É claro que conheço as teorias críticas e pós-críticas do currículo, bem como as teorias sócio-construtivistas e as emancipatórias, que sublinham a importância do ethos na organização das aprendizagens, mas a verdade, é só uma: nunca tinha dado conta desta expressão.
Tentei remediar a circunstância e fiz uma pesquisa na Internet. Tal como eu esperava, atendendo à designação, a Etnomatemática parte do princípio que não existe, como eu suponha, (apenas) uma matemática com carácter universal, civilizacional, mas sim, diversas expressões matemáticas que emergem em culturas particulares, únicas, e nelas encontram sentido. Decorrente deste pressuposto, considera-se que, para ensinar matemática, é preciso contextualizar as aprendizagens nos quadros culturais, sociais, étnicos dos sujeitos.
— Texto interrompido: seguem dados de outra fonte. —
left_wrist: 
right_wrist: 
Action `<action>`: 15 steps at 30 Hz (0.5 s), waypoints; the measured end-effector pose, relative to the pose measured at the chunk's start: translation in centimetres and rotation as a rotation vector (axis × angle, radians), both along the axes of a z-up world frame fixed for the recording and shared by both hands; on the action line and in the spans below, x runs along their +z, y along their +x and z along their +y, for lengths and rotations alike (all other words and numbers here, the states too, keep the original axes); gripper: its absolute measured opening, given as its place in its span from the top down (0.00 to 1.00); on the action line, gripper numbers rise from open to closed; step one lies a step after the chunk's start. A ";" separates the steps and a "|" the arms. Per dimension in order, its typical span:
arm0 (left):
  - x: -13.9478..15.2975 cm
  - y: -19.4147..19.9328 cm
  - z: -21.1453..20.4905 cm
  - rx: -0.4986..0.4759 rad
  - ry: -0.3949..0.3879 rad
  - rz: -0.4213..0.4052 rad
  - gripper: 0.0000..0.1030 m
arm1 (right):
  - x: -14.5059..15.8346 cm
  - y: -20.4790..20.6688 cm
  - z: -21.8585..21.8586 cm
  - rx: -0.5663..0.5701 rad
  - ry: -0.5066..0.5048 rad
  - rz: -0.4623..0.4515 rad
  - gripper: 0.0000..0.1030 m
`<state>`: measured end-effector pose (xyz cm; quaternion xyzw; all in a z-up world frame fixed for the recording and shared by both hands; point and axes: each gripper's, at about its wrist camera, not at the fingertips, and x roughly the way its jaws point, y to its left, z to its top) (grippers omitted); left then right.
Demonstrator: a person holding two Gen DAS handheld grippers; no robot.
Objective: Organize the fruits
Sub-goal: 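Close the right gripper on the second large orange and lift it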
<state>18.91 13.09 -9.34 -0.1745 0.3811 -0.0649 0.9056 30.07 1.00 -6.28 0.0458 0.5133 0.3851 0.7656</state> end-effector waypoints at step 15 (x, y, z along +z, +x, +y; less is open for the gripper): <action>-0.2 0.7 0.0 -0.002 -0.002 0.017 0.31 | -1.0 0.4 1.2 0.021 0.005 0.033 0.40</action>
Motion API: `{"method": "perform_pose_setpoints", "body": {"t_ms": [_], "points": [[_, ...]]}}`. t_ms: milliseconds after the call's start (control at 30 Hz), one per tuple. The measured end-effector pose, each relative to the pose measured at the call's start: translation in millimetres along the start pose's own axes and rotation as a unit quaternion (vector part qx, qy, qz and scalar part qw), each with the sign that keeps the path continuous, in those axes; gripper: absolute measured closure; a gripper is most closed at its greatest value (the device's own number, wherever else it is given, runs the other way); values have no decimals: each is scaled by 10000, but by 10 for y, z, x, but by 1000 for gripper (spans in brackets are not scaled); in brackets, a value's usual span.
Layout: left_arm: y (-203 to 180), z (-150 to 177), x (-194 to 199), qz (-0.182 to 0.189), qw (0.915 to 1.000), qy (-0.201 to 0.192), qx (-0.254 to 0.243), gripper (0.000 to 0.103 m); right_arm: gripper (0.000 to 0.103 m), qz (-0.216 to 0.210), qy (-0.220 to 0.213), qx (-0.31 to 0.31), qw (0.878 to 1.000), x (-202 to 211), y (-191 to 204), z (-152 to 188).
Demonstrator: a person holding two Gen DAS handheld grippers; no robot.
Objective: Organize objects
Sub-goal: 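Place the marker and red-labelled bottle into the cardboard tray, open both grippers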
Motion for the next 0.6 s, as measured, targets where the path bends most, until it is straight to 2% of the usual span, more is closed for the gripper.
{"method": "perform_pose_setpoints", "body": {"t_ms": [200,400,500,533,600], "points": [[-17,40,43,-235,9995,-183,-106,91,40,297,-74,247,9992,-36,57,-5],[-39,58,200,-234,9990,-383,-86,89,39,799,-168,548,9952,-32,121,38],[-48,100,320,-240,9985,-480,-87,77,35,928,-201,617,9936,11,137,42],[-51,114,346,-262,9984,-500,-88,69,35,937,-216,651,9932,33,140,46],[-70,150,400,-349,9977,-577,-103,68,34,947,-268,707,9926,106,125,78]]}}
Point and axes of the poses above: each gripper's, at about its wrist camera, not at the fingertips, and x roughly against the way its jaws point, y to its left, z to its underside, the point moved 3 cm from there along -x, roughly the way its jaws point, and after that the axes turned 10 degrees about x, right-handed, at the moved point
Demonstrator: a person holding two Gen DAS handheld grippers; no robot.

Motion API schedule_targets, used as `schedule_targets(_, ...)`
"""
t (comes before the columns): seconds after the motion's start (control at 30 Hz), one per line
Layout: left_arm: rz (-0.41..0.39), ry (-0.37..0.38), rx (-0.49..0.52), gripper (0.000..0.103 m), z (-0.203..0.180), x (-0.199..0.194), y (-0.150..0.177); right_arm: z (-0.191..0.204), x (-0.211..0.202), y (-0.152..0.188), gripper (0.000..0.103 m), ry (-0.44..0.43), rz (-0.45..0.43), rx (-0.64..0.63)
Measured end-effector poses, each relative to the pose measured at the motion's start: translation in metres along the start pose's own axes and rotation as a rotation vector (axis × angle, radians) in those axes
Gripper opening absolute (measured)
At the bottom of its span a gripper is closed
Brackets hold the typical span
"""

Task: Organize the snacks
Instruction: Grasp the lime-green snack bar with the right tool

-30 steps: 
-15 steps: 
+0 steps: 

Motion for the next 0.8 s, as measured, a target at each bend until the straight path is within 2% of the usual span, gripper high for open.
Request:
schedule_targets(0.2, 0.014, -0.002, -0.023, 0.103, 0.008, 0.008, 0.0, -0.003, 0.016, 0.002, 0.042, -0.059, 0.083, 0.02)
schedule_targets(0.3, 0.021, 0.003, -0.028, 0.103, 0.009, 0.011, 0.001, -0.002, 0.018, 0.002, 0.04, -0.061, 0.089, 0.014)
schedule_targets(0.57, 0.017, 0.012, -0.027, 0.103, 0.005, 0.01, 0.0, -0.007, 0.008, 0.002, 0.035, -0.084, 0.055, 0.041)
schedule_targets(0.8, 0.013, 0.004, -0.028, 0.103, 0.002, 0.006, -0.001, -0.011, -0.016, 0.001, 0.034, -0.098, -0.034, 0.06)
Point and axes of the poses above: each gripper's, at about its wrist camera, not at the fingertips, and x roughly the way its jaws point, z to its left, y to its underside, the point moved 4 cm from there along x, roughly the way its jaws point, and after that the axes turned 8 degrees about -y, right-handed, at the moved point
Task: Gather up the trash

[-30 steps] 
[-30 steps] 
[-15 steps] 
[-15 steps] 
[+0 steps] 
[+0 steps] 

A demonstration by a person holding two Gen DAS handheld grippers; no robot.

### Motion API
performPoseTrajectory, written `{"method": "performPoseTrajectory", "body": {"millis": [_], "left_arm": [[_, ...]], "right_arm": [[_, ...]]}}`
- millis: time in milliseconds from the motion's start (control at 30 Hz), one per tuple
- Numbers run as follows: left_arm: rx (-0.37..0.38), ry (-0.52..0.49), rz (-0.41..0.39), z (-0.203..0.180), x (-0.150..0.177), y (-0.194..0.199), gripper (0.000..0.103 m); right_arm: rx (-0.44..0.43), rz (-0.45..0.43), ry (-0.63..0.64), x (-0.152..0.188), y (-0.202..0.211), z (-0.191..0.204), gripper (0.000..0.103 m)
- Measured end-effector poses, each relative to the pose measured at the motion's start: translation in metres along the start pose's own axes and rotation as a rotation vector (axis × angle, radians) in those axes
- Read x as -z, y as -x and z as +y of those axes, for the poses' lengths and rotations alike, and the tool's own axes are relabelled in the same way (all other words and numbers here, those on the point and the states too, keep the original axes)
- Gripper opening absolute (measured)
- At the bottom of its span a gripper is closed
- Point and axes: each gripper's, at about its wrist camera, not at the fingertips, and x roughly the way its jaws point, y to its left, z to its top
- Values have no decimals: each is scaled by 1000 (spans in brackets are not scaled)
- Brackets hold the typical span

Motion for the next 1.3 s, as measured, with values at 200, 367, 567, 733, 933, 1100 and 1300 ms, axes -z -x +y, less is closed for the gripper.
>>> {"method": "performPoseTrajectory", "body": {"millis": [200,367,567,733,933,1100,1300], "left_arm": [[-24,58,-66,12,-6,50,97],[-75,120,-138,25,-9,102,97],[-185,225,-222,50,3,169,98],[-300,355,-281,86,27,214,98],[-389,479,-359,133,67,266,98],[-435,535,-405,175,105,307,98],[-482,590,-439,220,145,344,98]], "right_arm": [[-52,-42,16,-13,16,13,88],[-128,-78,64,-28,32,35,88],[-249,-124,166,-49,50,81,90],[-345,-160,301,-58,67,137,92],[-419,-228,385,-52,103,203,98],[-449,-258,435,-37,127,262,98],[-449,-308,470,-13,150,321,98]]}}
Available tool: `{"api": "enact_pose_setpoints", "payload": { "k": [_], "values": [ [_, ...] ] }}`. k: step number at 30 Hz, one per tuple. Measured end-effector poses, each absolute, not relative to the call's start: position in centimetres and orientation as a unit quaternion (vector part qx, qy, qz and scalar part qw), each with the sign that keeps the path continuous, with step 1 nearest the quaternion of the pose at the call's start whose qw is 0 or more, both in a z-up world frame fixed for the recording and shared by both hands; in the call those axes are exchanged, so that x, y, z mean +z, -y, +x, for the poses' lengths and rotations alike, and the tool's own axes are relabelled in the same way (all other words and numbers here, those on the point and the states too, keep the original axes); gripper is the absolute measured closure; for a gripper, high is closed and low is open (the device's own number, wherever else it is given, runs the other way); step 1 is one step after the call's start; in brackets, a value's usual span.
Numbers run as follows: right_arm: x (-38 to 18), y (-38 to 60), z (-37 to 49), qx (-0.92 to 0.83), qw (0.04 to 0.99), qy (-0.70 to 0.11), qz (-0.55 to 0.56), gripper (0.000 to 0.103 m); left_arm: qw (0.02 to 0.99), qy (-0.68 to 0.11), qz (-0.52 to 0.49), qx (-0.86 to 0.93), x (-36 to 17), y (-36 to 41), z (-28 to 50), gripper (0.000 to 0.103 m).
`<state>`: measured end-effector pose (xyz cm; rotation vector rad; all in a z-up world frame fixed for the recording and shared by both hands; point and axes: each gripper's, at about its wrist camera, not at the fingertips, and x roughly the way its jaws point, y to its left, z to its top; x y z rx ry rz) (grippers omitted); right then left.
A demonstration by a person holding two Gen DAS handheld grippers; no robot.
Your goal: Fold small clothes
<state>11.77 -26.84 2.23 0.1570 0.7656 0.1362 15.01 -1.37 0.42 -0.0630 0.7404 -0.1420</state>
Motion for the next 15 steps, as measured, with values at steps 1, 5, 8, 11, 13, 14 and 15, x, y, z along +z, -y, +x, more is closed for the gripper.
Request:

Devo dizer, no entanto, que não garanto que seja exactamente isto. De facto, não sei se entendi bem o discurso, dados os inúmeros conceitos, de carácter político, ideológico, literário, epistemológico que lhe estão associados e que parecem dispor-se de maneira mais ou menos aleatória. Entre eles contam-se os seguintes: pós-modernismo, respeito pelas culturas, raízes culturais, multiculturalismo, educação holística, educação para a paz, contextualização, ambientalismo, educação progressista, dualismo qualitativo/quantitativo, ciência ocidental, cultura europeia, culturas não ocidentais, minorias étnicas e sociais, imperialismo e capitalismo, construtivismo, matemática natural, relativismo, incerteza.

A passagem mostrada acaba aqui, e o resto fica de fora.